Records contained in a dataset
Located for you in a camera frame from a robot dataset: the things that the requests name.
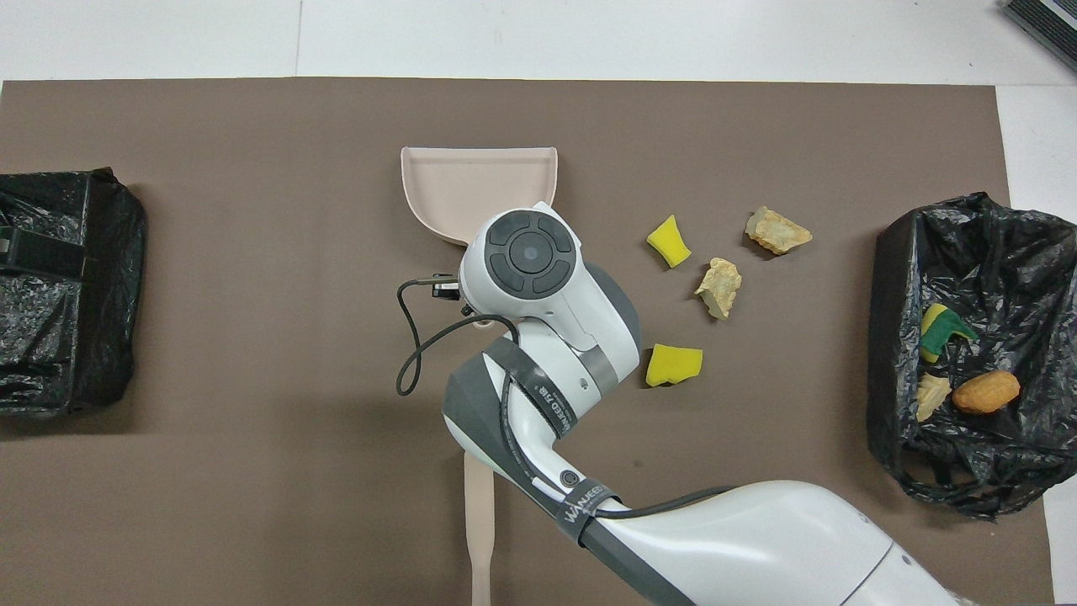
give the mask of brown table surface
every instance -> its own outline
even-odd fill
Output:
[[[113,166],[150,237],[127,397],[0,426],[0,602],[467,603],[439,399],[493,334],[438,344],[394,395],[395,286],[461,253],[410,214],[403,145],[557,146],[555,208],[644,347],[704,350],[699,378],[637,371],[560,447],[627,504],[814,482],[948,588],[1051,601],[1038,504],[989,524],[917,503],[864,431],[875,237],[954,195],[1008,202],[992,88],[286,79],[4,83],[0,170]],[[815,239],[747,241],[764,203]],[[673,269],[644,243],[670,213],[694,250]],[[691,294],[711,256],[744,276],[724,324]],[[414,296],[426,336],[458,309]],[[503,481],[493,583],[500,604],[643,602]]]

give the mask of robotic arm
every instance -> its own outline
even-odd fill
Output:
[[[453,438],[656,604],[948,605],[957,602],[833,493],[775,481],[632,510],[554,451],[639,365],[631,301],[544,202],[490,219],[460,286],[481,314],[519,319],[449,378]]]

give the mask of white floor
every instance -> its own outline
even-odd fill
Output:
[[[1013,205],[1077,221],[1077,73],[994,0],[0,0],[0,82],[291,75],[993,84]],[[1044,501],[1077,603],[1077,478]]]

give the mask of trash bag
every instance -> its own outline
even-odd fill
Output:
[[[0,415],[123,397],[145,225],[110,168],[0,174]]]
[[[921,316],[953,310],[979,339],[920,357]],[[1018,398],[992,414],[950,397],[917,421],[919,378],[956,390],[991,370]],[[918,208],[876,242],[868,445],[905,492],[981,520],[1020,511],[1077,471],[1077,226],[975,193]]]

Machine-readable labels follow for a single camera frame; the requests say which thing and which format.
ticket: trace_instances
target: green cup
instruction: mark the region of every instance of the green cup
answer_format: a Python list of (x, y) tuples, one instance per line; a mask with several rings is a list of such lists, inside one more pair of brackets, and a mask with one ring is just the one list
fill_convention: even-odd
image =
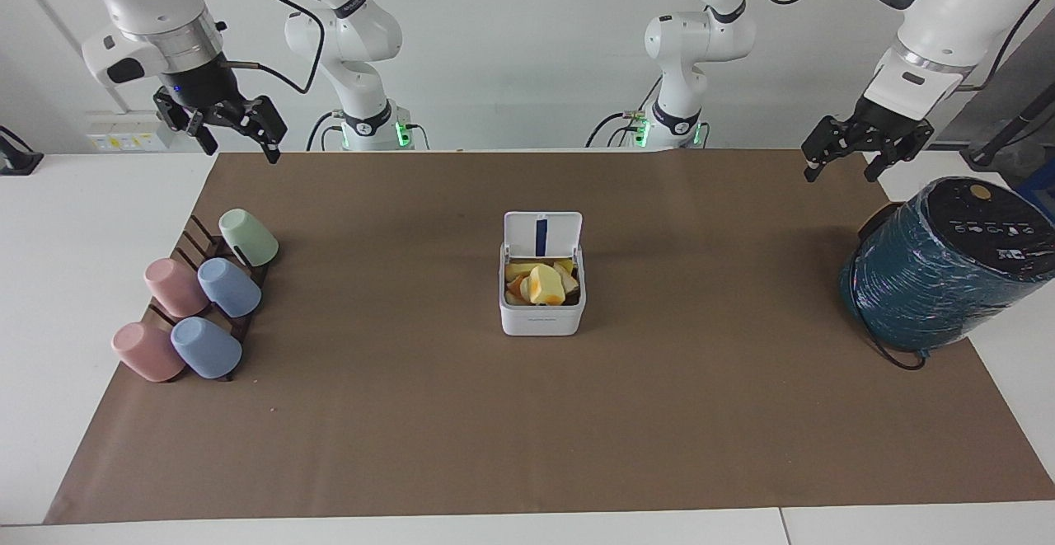
[(266, 266), (279, 253), (279, 240), (249, 211), (226, 212), (219, 217), (219, 233), (246, 267)]

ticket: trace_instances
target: white wall
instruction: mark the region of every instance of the white wall
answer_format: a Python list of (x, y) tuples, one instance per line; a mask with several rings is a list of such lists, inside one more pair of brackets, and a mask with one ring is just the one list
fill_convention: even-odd
[[(47, 0), (78, 38), (101, 27), (98, 0)], [(286, 7), (272, 0), (207, 0), (231, 26), (226, 52), (258, 60), (303, 81), (308, 64), (286, 47)], [(655, 16), (695, 11), (696, 0), (377, 0), (403, 26), (402, 54), (378, 66), (389, 97), (426, 125), (434, 148), (578, 147), (603, 116), (633, 109), (658, 70), (644, 50)], [(49, 150), (87, 150), (88, 111), (115, 103), (83, 73), (78, 58), (32, 11), (32, 0), (0, 0), (4, 30), (0, 116)], [(852, 111), (900, 24), (876, 0), (805, 0), (779, 7), (749, 0), (759, 39), (747, 59), (707, 69), (705, 118), (712, 147), (799, 147), (825, 114)], [(8, 93), (9, 77), (21, 79)], [(290, 125), (286, 150), (301, 150), (307, 129), (337, 105), (325, 80), (299, 97), (260, 73), (239, 75), (248, 96), (271, 95)], [(120, 89), (134, 110), (153, 110), (157, 83)], [(61, 117), (40, 118), (25, 102), (50, 104)], [(958, 111), (950, 106), (946, 120)], [(224, 150), (255, 150), (236, 135)]]

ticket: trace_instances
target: food pieces
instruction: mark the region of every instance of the food pieces
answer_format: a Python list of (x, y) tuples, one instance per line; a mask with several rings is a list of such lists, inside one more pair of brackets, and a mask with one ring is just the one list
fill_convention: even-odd
[(505, 304), (577, 305), (579, 281), (573, 259), (514, 259), (504, 270)]
[(559, 306), (564, 304), (564, 285), (560, 274), (550, 266), (538, 266), (528, 277), (529, 298), (533, 305)]

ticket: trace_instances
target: black lid
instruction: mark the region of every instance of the black lid
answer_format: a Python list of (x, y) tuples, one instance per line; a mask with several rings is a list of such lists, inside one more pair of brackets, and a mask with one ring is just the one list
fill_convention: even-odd
[(1006, 189), (946, 178), (926, 196), (926, 214), (946, 246), (993, 270), (1024, 281), (1055, 271), (1055, 226)]

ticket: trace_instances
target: blue cup
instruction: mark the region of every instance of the blue cup
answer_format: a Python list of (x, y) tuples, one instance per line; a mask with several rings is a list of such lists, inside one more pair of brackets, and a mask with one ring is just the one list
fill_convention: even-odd
[(198, 283), (206, 296), (231, 318), (248, 315), (261, 304), (260, 287), (230, 260), (206, 260), (198, 268)]
[(227, 376), (242, 362), (242, 343), (207, 319), (181, 319), (172, 328), (176, 353), (203, 378)]

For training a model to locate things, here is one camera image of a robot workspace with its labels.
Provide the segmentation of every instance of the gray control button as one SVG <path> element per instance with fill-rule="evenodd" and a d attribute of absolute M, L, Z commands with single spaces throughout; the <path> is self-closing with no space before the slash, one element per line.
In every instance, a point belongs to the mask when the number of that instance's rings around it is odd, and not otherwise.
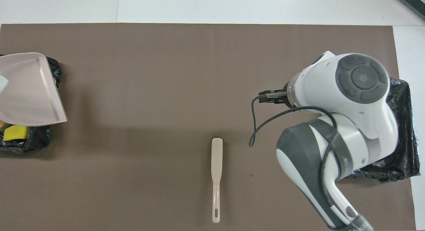
<path fill-rule="evenodd" d="M 360 54 L 351 54 L 342 58 L 340 66 L 343 69 L 351 70 L 358 64 L 366 64 L 368 58 Z"/>
<path fill-rule="evenodd" d="M 347 215 L 351 218 L 355 218 L 356 217 L 356 212 L 354 211 L 354 209 L 351 206 L 348 206 L 346 209 Z"/>
<path fill-rule="evenodd" d="M 369 66 L 360 66 L 354 69 L 351 78 L 356 87 L 371 89 L 378 81 L 378 74 Z"/>
<path fill-rule="evenodd" d="M 360 99 L 363 101 L 378 101 L 385 94 L 384 86 L 377 86 L 370 92 L 362 92 Z"/>
<path fill-rule="evenodd" d="M 350 76 L 348 74 L 341 73 L 339 79 L 344 91 L 354 97 L 357 94 L 357 89 L 352 85 Z"/>
<path fill-rule="evenodd" d="M 379 81 L 386 83 L 387 75 L 385 74 L 385 69 L 375 60 L 372 60 L 371 67 L 378 73 Z"/>

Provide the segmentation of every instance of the black cable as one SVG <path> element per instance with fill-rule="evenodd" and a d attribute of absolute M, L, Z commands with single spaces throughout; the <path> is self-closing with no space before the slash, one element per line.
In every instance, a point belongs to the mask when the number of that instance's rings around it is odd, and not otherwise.
<path fill-rule="evenodd" d="M 257 134 L 257 132 L 264 126 L 264 125 L 266 125 L 267 123 L 269 123 L 270 121 L 272 121 L 272 120 L 274 120 L 274 119 L 276 119 L 276 118 L 278 118 L 278 117 L 280 117 L 280 116 L 283 116 L 283 115 L 285 115 L 285 114 L 288 114 L 288 113 L 292 113 L 292 112 L 296 112 L 296 111 L 299 111 L 299 110 L 318 110 L 318 111 L 320 111 L 320 112 L 322 112 L 322 113 L 324 113 L 326 116 L 328 116 L 329 117 L 329 119 L 331 119 L 331 122 L 332 122 L 332 126 L 335 128 L 335 135 L 337 134 L 337 123 L 336 123 L 336 121 L 335 121 L 335 119 L 334 119 L 334 117 L 332 116 L 332 114 L 331 113 L 329 113 L 327 110 L 325 110 L 325 109 L 322 109 L 322 108 L 320 108 L 320 107 L 314 107 L 314 106 L 305 106 L 305 107 L 295 107 L 295 108 L 291 108 L 291 109 L 289 109 L 289 110 L 285 110 L 285 111 L 283 111 L 283 112 L 281 112 L 281 113 L 278 113 L 278 114 L 276 114 L 275 116 L 272 116 L 271 118 L 269 118 L 269 119 L 267 119 L 266 121 L 264 121 L 258 128 L 257 128 L 257 123 L 256 123 L 256 120 L 255 120 L 255 112 L 254 112 L 254 102 L 257 100 L 257 99 L 259 99 L 259 98 L 264 98 L 264 97 L 266 97 L 266 95 L 264 94 L 264 95 L 260 95 L 260 96 L 257 96 L 256 98 L 254 98 L 254 99 L 252 99 L 252 101 L 251 101 L 251 111 L 252 111 L 252 119 L 254 120 L 254 132 L 252 133 L 252 135 L 251 135 L 251 138 L 249 139 L 249 147 L 252 147 L 252 146 L 254 146 L 254 143 L 255 143 L 255 136 L 256 136 L 256 134 Z M 330 207 L 332 207 L 332 205 L 334 205 L 333 204 L 333 201 L 332 201 L 332 198 L 331 198 L 331 196 L 329 195 L 329 192 L 328 192 L 328 190 L 327 190 L 327 188 L 326 188 L 326 186 L 325 186 L 325 181 L 324 181 L 324 174 L 325 174 L 325 164 L 326 164 L 326 161 L 327 161 L 327 159 L 328 159 L 328 155 L 329 155 L 329 153 L 330 153 L 330 151 L 331 150 L 333 150 L 334 148 L 332 147 L 332 144 L 331 144 L 331 140 L 326 140 L 327 142 L 328 142 L 328 146 L 327 146 L 327 148 L 326 148 L 326 150 L 325 150 L 325 153 L 323 154 L 323 160 L 321 161 L 321 163 L 320 163 L 320 171 L 319 171 L 319 176 L 320 176 L 320 185 L 321 185 L 321 190 L 322 190 L 322 194 L 323 194 L 323 196 L 325 197 L 325 200 L 326 200 L 326 202 L 328 203 L 328 205 L 330 206 Z"/>
<path fill-rule="evenodd" d="M 281 112 L 281 113 L 278 113 L 277 115 L 274 115 L 274 116 L 272 116 L 271 118 L 269 118 L 269 119 L 267 119 L 265 122 L 263 122 L 258 128 L 256 128 L 256 124 L 255 124 L 255 113 L 254 113 L 254 102 L 255 102 L 255 100 L 257 100 L 258 98 L 260 98 L 260 96 L 258 96 L 258 97 L 256 97 L 256 98 L 254 98 L 254 100 L 252 100 L 252 102 L 251 102 L 251 108 L 252 108 L 252 117 L 253 117 L 253 119 L 254 119 L 254 132 L 252 133 L 252 135 L 251 135 L 251 138 L 249 139 L 249 147 L 252 147 L 252 146 L 254 146 L 254 142 L 255 142 L 255 135 L 257 134 L 257 132 L 264 126 L 264 125 L 266 125 L 267 123 L 269 123 L 270 121 L 272 121 L 272 120 L 274 120 L 274 119 L 276 119 L 276 118 L 278 118 L 278 117 L 280 117 L 280 116 L 283 116 L 283 115 L 285 115 L 285 114 L 288 114 L 288 113 L 292 113 L 292 112 L 296 112 L 296 111 L 299 111 L 299 110 L 318 110 L 318 111 L 320 111 L 320 112 L 322 112 L 322 113 L 324 113 L 326 116 L 328 116 L 329 117 L 329 119 L 331 119 L 331 121 L 332 121 L 332 126 L 333 127 L 335 127 L 335 128 L 337 128 L 337 123 L 336 123 L 336 121 L 335 121 L 335 119 L 334 119 L 334 117 L 332 116 L 332 114 L 331 113 L 329 113 L 327 110 L 325 110 L 325 109 L 322 109 L 322 108 L 320 108 L 320 107 L 314 107 L 314 106 L 305 106 L 305 107 L 295 107 L 295 108 L 291 108 L 291 109 L 289 109 L 289 110 L 285 110 L 284 112 Z"/>
<path fill-rule="evenodd" d="M 252 119 L 254 120 L 254 131 L 257 128 L 257 122 L 255 121 L 254 102 L 256 100 L 260 99 L 260 98 L 265 98 L 265 97 L 266 97 L 265 94 L 264 95 L 259 95 L 258 97 L 252 99 L 252 101 L 251 101 Z"/>

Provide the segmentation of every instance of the white spatula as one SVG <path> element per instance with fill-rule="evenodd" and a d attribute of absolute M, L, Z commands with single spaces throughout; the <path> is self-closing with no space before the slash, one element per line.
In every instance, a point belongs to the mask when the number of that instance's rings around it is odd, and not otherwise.
<path fill-rule="evenodd" d="M 211 142 L 211 177 L 212 177 L 212 221 L 220 222 L 220 180 L 223 168 L 223 139 L 216 137 Z"/>

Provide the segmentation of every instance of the yellow sponge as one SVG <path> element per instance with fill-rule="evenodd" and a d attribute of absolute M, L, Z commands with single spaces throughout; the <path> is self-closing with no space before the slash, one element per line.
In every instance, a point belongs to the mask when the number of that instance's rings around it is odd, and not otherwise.
<path fill-rule="evenodd" d="M 27 139 L 29 127 L 22 125 L 13 125 L 4 130 L 3 140 Z"/>

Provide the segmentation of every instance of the spatula handle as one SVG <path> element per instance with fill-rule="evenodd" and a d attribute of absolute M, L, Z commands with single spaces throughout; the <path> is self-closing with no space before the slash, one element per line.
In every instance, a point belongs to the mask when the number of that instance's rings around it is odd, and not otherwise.
<path fill-rule="evenodd" d="M 218 223 L 220 222 L 220 186 L 213 186 L 212 189 L 212 221 Z"/>

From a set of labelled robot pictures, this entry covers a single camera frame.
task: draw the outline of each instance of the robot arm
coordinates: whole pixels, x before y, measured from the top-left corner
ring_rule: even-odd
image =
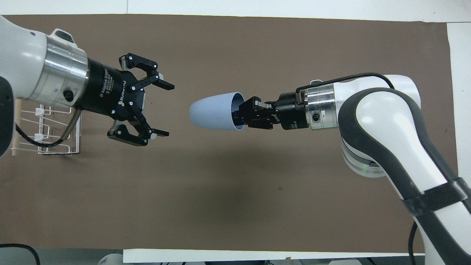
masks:
[[[162,79],[154,61],[128,53],[120,57],[122,70],[118,70],[88,58],[63,30],[46,35],[16,26],[1,16],[0,58],[2,89],[10,87],[14,99],[109,116],[115,123],[108,137],[135,146],[169,135],[151,128],[142,114],[144,87],[152,84],[165,90],[175,88]],[[137,80],[131,68],[145,71],[146,77]],[[2,122],[9,121],[4,114]],[[128,133],[124,121],[129,121],[138,135]]]
[[[339,83],[357,77],[361,78]],[[362,176],[387,176],[443,262],[471,264],[471,191],[427,136],[420,96],[410,78],[365,73],[313,81],[281,94],[277,101],[262,103],[252,97],[215,116],[220,111],[210,109],[215,100],[225,99],[225,105],[236,101],[221,96],[195,102],[190,108],[193,123],[213,129],[227,119],[261,129],[272,129],[273,124],[285,130],[339,127],[347,165]],[[203,116],[219,120],[210,122]],[[426,258],[434,251],[427,248],[426,244]]]

WHAT TO WORK ON:
Lines that contain "closing" are to be copied from the records above.

SOLUTION FOR THIS EXERCISE:
Provide the segmentation of every instance of the gray control button as one SVG <path> element per instance with fill-rule="evenodd" and a d attribute of absolute M, L, Z commands with single spaces throughout; the <path> is self-closing with no space before the slash, one element per line.
Provide the segmentation of every instance of the black cable as one SVG <path> element per instance with fill-rule="evenodd" and a d attribute of absolute M, L, Z commands with single spaces throughout; the <path> is self-closing with no space before the slash, one element per line.
Provide the segmentation of every instance of the white spatula as one SVG <path> element per instance with fill-rule="evenodd" and a d attribute of absolute M, L, Z commands with single spaces throughout; the <path> is self-closing with no space before the slash, one element per line.
Provide the segmentation of every instance of the yellow sponge as one SVG <path> element per instance with fill-rule="evenodd" and a d attribute of absolute M, L, Z commands with single spaces throughout; the <path> is self-closing with no space before the slash, one element per line.
Provide the segmentation of every instance of the spatula handle as one SVG <path> element per instance with fill-rule="evenodd" and a d attribute of absolute M, L, Z commands with single spaces throughout; the <path> is self-closing with no space before the slash, one element per line.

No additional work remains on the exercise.